I went to see her this morning. She had knocked her foodbowl down the stairs so a few things had scattered everywhere, but i can't imagine how easy it will be to clean! I can just sweep it all up with the dustpan, then disinfect weekly. Very excited.

Fran  :hearts :brownbunny


----------



## Bunnicula (Jun 10, 2008)

I think you've made a good choice with the flooring. We use something similar with our buns (actually planning to build a new floor for the indoor cages this week).

Gingivere does not like lino/vinyl flooring and is very uncertain about her footing on it, so for her I simply place small carpets and towels on top. Yes, she messes the carpets & towels with her hay, poo, dripping water, etc...but it's easy to pull them out & toss them in the laundry while doing a quick wash/clean-up of the vinyl flooring bottom.


----------



## pinksalamander (Jun 10, 2008)

Lottie doesn't seem to mind, although i'm considering getting a small pieces of something soft to sit on as a relief. The upstairs level is still just wood and in her bedroom she has a blanket with a little house ontop if she wants to go somewhere 'enclosed' although i've never seen her actually stay in there. Maybe she does in the night when its very cold but i haven't seen her in there. 

I'm want to put something downstairs forher to sit on if she needs too, but i don't want to put down carpet because she loves to chew it! I'm thinking of putting a seagrass mat down. I went to see her and she was relaxing on the bottom level quite happily.

Also, once we get our garden sorted a bit more i'm going to be hopefully getting a run (or building one) to attach to the front of the hutch, so it will look something similar to this:






Ive just got to work out how to go about this, i want it to be easy to remove for cleaning because i will need to get to her litterbox daily!

Fran  :hearts :brownbunny


----------



## Luv-bunniz (Jun 10, 2008)

Could you find a way to attach the run to the back of the hutch instead of the front, so you can just go to the back of the pen (wich would be the front of the hutch :? ) and clean her hutch like that? or have a collapsable/replaceable top so you can get into the run to clean the hutch?


----------



## pinksalamander (Jun 10, 2008)

I'm not sure how i will do it. I'm thinking of using those little metal bracket (the kind you get with stuff at IKEA to attach big units to the wall. they're like little metal L shapes) and screwing them onto the horizontal bit in the middle of the hutch, and also on the side, so i can run some kind of elastic or metal clip to attach the run on. Then i can still close the doors, and remove the run for cleaning but it should be fairly firmly attached to the hutch.

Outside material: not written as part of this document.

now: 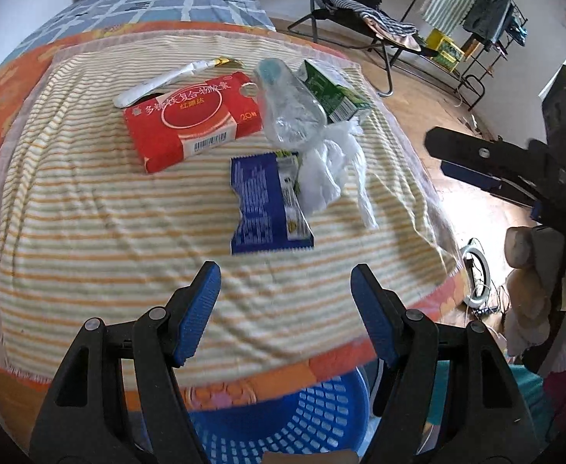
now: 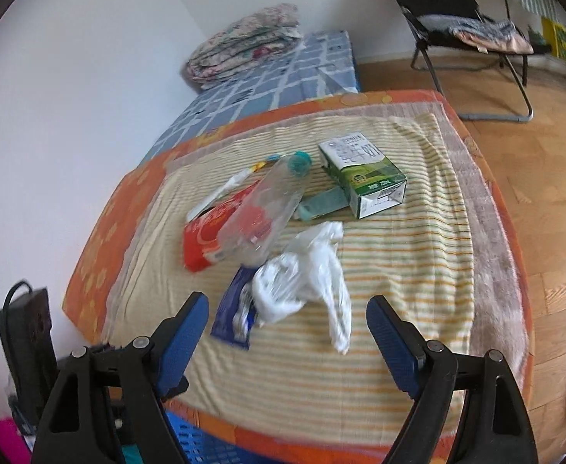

I make no sense. I shall have to draw instead. 

Fran :hearts :brownbunny


----------



## GoinBackToCali (Jun 10, 2008)

Here, we call them L Brackets..lol


----------



## pinksalamander (Jun 10, 2008)

Thats probably what they're called.. you wouldn't think i was a design and resistant materials student would you? 

Also, sorry i forgot to answer your earlier q Zin, but i have NO idea what Lottie is because she is a rescue. She could be anything :dunno. I'd like to know too. Maybe i should post her in the Rabbitry and Showroom.

Fran  :hearts :brownbunny


----------



## GoinBackToCali (Jun 10, 2008)

I posted some pics of my boy in this forum.. Dodge the funky lop boy..


----------